Я пришел в указанное мне время на Цветной бульвар в «Литературную газету», Симонов меня сразу же принял, взял папку с рукописью и сказал, что прочитает ее за месяц, к 5 июля, и тогда поговорит со мной. Он на мгновение задумался, взглянул на календарь: нет, не поговорит, не сможет, его не будет в Москве — уезжает, а напишет. Все это не продолжалось и минуты…

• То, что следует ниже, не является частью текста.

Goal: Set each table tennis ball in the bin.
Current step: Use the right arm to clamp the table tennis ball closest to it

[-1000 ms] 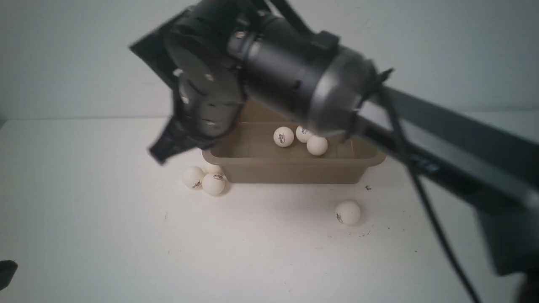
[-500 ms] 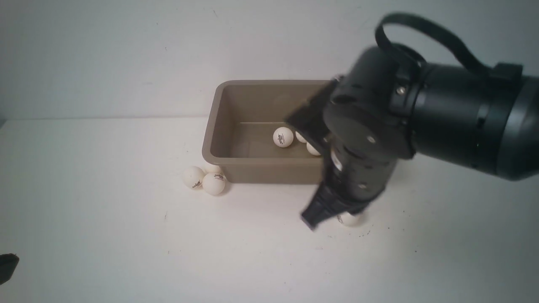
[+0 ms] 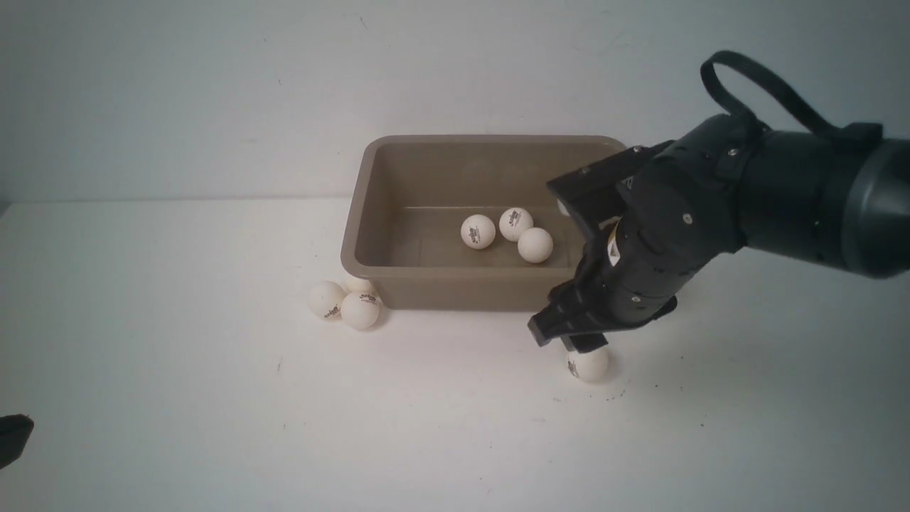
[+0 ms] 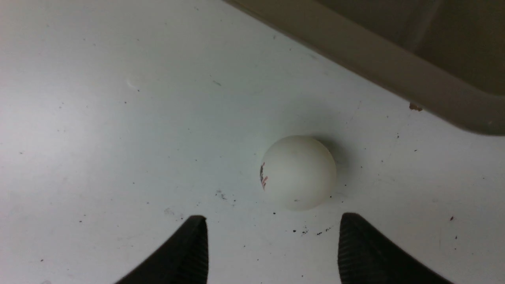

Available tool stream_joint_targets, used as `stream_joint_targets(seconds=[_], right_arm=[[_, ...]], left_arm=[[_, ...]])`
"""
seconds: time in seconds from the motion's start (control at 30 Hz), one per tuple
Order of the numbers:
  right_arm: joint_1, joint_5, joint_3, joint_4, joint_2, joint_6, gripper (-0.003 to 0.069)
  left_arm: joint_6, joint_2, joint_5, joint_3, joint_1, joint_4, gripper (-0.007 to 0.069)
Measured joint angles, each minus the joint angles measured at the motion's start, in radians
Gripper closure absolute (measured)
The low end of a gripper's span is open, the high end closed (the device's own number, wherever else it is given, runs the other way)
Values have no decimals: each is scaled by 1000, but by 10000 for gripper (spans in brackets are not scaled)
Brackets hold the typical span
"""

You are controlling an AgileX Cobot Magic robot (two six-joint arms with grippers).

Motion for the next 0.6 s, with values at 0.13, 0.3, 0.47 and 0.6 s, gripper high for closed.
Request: stream_joint_targets(seconds=[0.13,0.3,0.47,0.6], right_arm=[[-1,-22,0,1,43,0,215],[-1,-53,0,0,85,0,211],[-2,-74,0,-28,110,1,211],[-10,-78,-2,-56,120,16,211]], left_arm=[[0,0,0,0,0,0,284],[0,0,0,0,0,0,284],[0,0,0,0,0,0,284],[0,0,0,0,0,0,284]])
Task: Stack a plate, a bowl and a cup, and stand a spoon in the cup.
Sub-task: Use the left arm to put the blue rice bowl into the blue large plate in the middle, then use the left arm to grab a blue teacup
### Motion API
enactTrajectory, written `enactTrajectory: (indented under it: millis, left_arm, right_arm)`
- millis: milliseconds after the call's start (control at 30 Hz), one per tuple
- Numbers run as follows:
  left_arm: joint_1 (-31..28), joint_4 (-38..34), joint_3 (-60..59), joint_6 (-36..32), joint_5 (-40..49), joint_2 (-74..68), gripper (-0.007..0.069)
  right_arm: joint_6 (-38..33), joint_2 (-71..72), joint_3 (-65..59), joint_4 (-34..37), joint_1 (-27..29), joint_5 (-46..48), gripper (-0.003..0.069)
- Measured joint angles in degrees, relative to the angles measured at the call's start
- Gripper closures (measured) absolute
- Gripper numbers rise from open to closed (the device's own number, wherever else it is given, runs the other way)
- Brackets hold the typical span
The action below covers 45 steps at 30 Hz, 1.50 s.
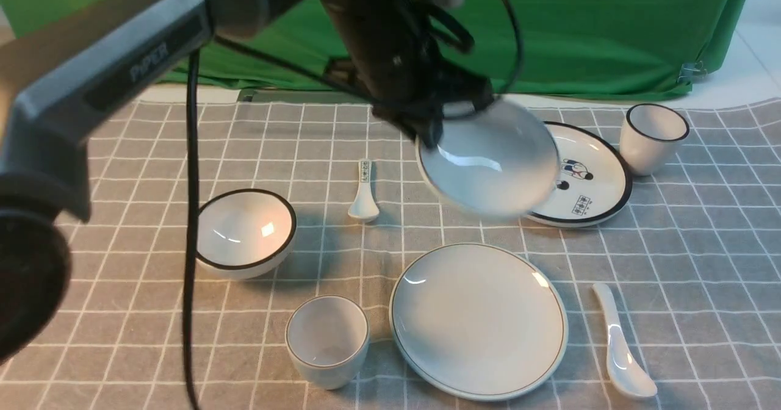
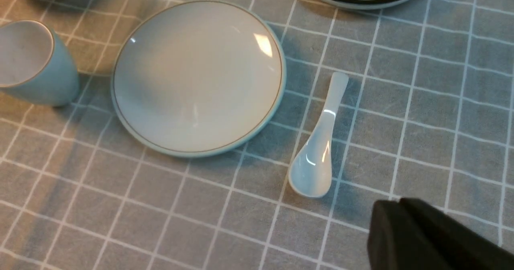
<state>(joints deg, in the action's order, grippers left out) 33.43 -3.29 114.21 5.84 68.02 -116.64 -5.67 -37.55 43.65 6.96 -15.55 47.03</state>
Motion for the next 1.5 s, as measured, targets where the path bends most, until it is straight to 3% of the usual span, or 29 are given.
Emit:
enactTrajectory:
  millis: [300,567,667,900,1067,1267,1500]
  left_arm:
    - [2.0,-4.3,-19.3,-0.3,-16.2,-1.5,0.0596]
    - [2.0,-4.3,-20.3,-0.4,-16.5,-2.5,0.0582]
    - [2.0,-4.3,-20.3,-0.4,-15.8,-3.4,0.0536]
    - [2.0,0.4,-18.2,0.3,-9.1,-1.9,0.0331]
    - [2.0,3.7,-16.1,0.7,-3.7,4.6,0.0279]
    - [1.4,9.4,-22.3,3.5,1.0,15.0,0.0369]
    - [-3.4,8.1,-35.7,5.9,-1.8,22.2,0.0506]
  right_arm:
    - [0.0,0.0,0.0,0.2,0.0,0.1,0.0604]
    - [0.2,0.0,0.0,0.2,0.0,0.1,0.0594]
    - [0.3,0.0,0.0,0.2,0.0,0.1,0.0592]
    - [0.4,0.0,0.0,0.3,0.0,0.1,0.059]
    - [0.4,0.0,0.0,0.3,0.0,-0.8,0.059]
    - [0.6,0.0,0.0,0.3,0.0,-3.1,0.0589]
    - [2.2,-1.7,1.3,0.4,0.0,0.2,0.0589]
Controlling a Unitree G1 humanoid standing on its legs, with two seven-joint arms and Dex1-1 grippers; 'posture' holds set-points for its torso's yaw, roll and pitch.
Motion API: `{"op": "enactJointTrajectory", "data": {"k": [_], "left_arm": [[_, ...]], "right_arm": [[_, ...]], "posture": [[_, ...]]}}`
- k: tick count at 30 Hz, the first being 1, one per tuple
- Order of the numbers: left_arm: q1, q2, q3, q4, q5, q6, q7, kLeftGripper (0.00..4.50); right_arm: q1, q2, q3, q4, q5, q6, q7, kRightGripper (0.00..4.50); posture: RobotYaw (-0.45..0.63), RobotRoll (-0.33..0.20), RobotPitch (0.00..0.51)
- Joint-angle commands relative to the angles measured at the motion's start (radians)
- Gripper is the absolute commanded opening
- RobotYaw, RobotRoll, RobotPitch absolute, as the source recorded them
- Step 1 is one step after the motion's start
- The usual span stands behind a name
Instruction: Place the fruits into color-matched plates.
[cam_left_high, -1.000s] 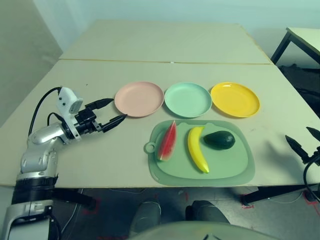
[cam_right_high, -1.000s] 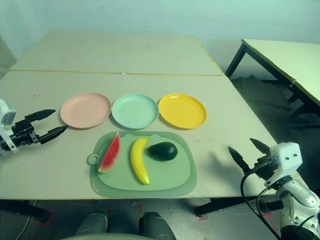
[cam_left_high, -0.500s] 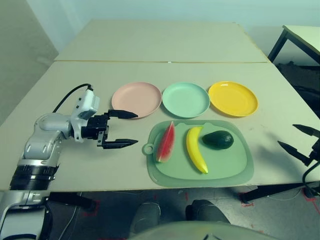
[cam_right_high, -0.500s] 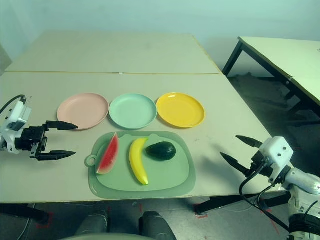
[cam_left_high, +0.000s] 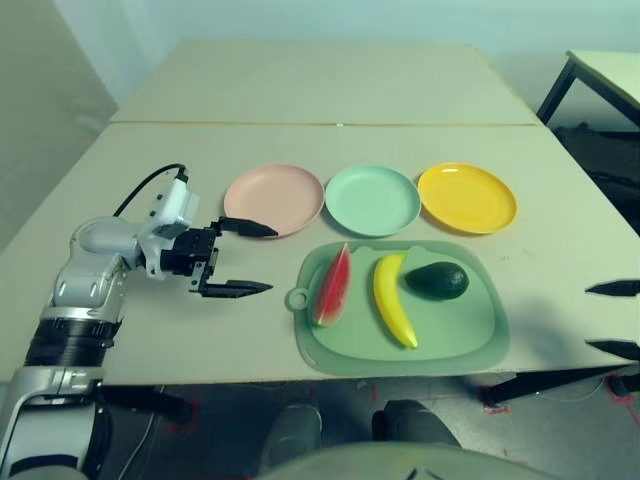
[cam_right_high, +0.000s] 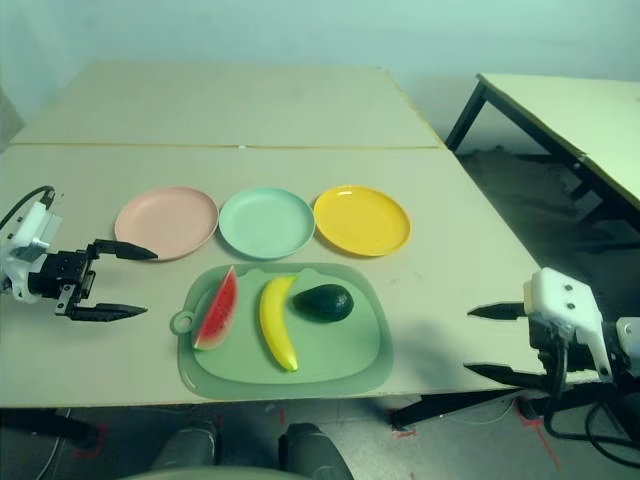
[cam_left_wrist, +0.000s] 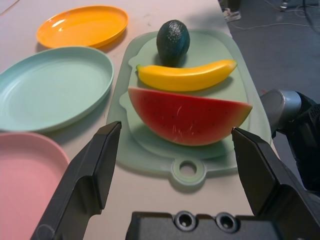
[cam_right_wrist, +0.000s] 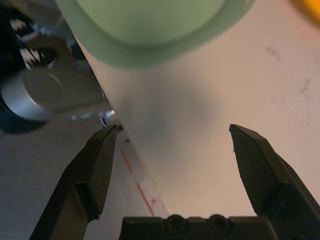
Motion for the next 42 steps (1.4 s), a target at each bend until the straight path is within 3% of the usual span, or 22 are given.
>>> {"op": "enactJointTrajectory", "data": {"k": [1,6,11,16,25,42], "left_arm": [[0.032,0.004,-0.011,-0.013,0.009,-0.008,-0.011,4.47],[0.048,0.013,0.005,-0.015,0.005,-0.01,-0.006,4.47],[0.06,0.006,0.005,-0.01,0.015,-0.025,0.01,4.47],[0.054,0.002,0.003,0.002,0.022,-0.031,0.027,4.47],[0.045,0.013,0.043,0.031,0.015,-0.022,0.083,4.47],[-0.001,0.0,0.016,0.03,0.035,-0.018,0.08,4.47]], "right_arm": [[-0.077,-0.051,-0.007,-0.154,0.065,0.185,-0.037,4.5],[-0.251,-0.117,0.143,-0.369,0.074,0.386,-0.063,4.5],[-0.598,-0.002,0.454,-0.437,-0.082,0.489,-0.103,4.5],[-0.795,0.091,0.708,-0.393,-0.271,0.538,-0.068,4.5],[-0.924,0.166,0.863,-0.294,-0.418,0.582,0.002,4.5],[-0.886,0.261,0.905,-0.267,-0.478,0.66,-0.024,4.5]], "posture": [[-0.01,0.0,0.051],[0.01,0.0,0.055],[0.03,0.0,0.046],[0.07,0.0,0.053],[0.11,0.0,0.05],[0.09,0.0,0.037]]}}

Мне тогда и в голову не могло прийти, что через несколько лет с хозяином этого большого кабинета (единственное, что я успел там заметить — очень большую, чуть ли не в полстены фотографию горящего Сталинграда), так заверченным недоступными мне важными делами (а я вообще впервые в жизни был у какого-либо главного редактора), у меня установятся довольно короткие отношения. Очень уж многое нас разделяло. Он был старше меня всего на восемь лет, ему в ту пору только пошел тридцать шестой год, в сущности, он был молодым человеком. Но он был не просто знаменит, он был кумиром многих читателей. Он находился на очень высокой ступени общественной лестницы — один из руководителей Союза писателей, лауреат, депутат Верховного Совета СССР. Это разделявшее нас расстояние преодолевалось не сразу, не вдруг. Во всяком случае, мне оно довольно долго мешало, рождая чувство настороженности, желание к месту и ни к месту подчеркнуть свою полную независимость, на которую он вовсе не посягал.